• **Task requirements**
Drop every image and restate the entries below word for word.

• **Data provided**

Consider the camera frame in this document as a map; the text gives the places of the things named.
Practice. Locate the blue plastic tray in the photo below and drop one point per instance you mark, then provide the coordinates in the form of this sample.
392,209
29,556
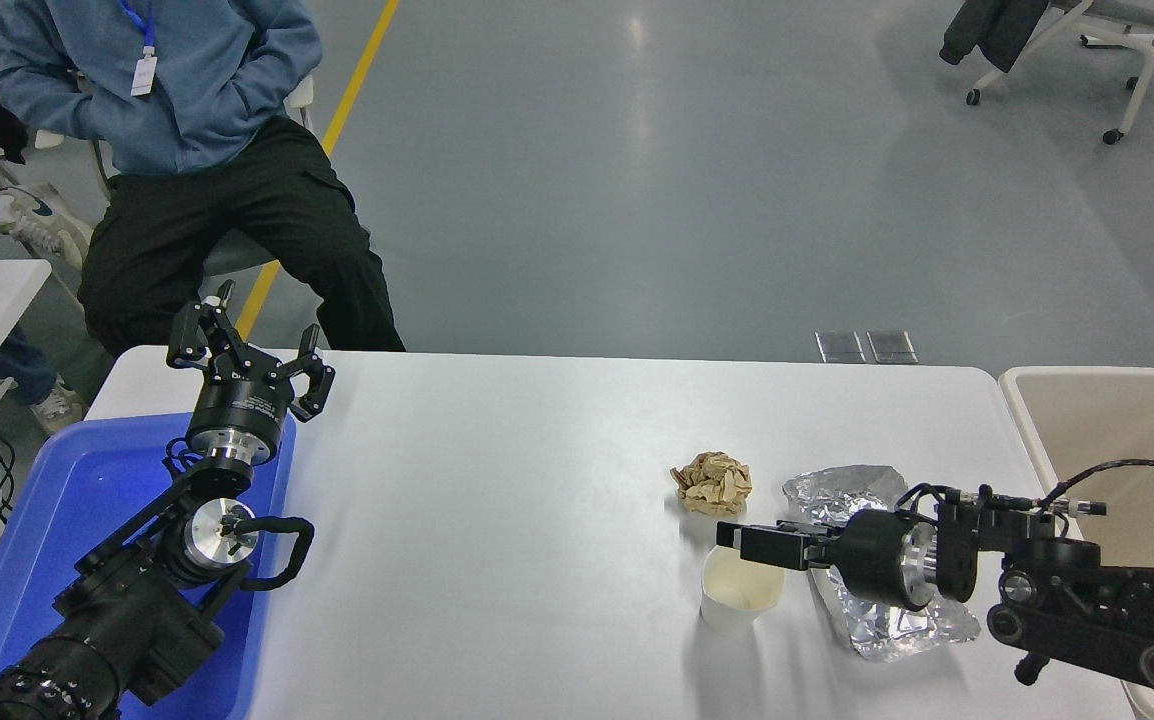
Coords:
87,490

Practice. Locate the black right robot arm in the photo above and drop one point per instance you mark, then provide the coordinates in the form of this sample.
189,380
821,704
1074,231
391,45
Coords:
1087,600

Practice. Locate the dark jacket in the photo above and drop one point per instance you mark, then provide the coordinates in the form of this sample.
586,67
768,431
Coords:
992,28

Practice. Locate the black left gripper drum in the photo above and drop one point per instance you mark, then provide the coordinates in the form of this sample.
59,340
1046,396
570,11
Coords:
240,410

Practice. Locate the white wheeled office chair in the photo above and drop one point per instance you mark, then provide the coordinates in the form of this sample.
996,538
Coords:
1137,20

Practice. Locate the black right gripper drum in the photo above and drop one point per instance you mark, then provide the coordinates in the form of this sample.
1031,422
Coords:
867,560

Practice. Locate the crumpled tan paper ball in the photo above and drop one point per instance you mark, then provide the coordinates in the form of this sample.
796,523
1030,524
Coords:
712,484

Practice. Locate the seated person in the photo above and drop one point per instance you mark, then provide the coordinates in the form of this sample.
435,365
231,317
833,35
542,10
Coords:
227,210

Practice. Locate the white paper cup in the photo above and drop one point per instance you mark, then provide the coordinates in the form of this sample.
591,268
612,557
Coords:
737,595

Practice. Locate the silver foil tray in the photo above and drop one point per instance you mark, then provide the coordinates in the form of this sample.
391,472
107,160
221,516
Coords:
857,490

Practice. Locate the metal floor socket plate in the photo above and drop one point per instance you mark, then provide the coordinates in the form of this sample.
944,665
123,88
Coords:
840,347
892,346

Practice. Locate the large pale dustbin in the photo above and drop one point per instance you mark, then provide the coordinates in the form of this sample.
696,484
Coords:
1117,420

• **Expected output**
Consider the camera frame in this document as a map; the text gives the places of the things named.
Practice. Locate the blue plastic tray in the photo below and drop one point per instance you mark, then provide the coordinates in the form of this sample.
392,209
29,556
Coords:
87,490

Practice. Locate the black right robot arm in the photo above and drop one point per instance you mark, then provide the coordinates in the form of this sample.
189,380
821,704
1074,231
391,45
Coords:
1087,600

Practice. Locate the dark jacket in the photo above and drop one point per instance you mark, then provide the coordinates in the form of this sample.
586,67
768,431
Coords:
992,28

Practice. Locate the black left gripper drum in the photo above and drop one point per instance you mark, then provide the coordinates in the form of this sample.
59,340
1046,396
570,11
Coords:
240,410

Practice. Locate the white wheeled office chair in the photo above and drop one point per instance you mark, then provide the coordinates in the form of this sample.
996,538
Coords:
1137,20

Practice. Locate the black right gripper drum in the photo above and drop one point per instance you mark, then provide the coordinates in the form of this sample.
1031,422
Coords:
867,560

Practice. Locate the crumpled tan paper ball in the photo above and drop one point per instance you mark, then provide the coordinates in the form of this sample.
796,523
1030,524
Coords:
712,484

Practice. Locate the seated person in the photo above and drop one point per instance you mark, then provide the coordinates in the form of this sample.
435,365
231,317
833,35
542,10
Coords:
227,210

Practice. Locate the white paper cup in the photo above and drop one point per instance you mark, then provide the coordinates in the form of this sample.
591,268
612,557
Coords:
737,595

Practice. Locate the silver foil tray in the photo above and drop one point per instance you mark, then provide the coordinates in the form of this sample.
391,472
107,160
221,516
Coords:
857,490

Practice. Locate the metal floor socket plate in the photo above and drop one point per instance you mark, then provide the coordinates in the form of this sample.
944,665
123,88
Coords:
840,347
892,346

Practice. Locate the large pale dustbin in the photo above and drop one point per instance you mark, then provide the coordinates in the form of this sample.
696,484
Coords:
1117,420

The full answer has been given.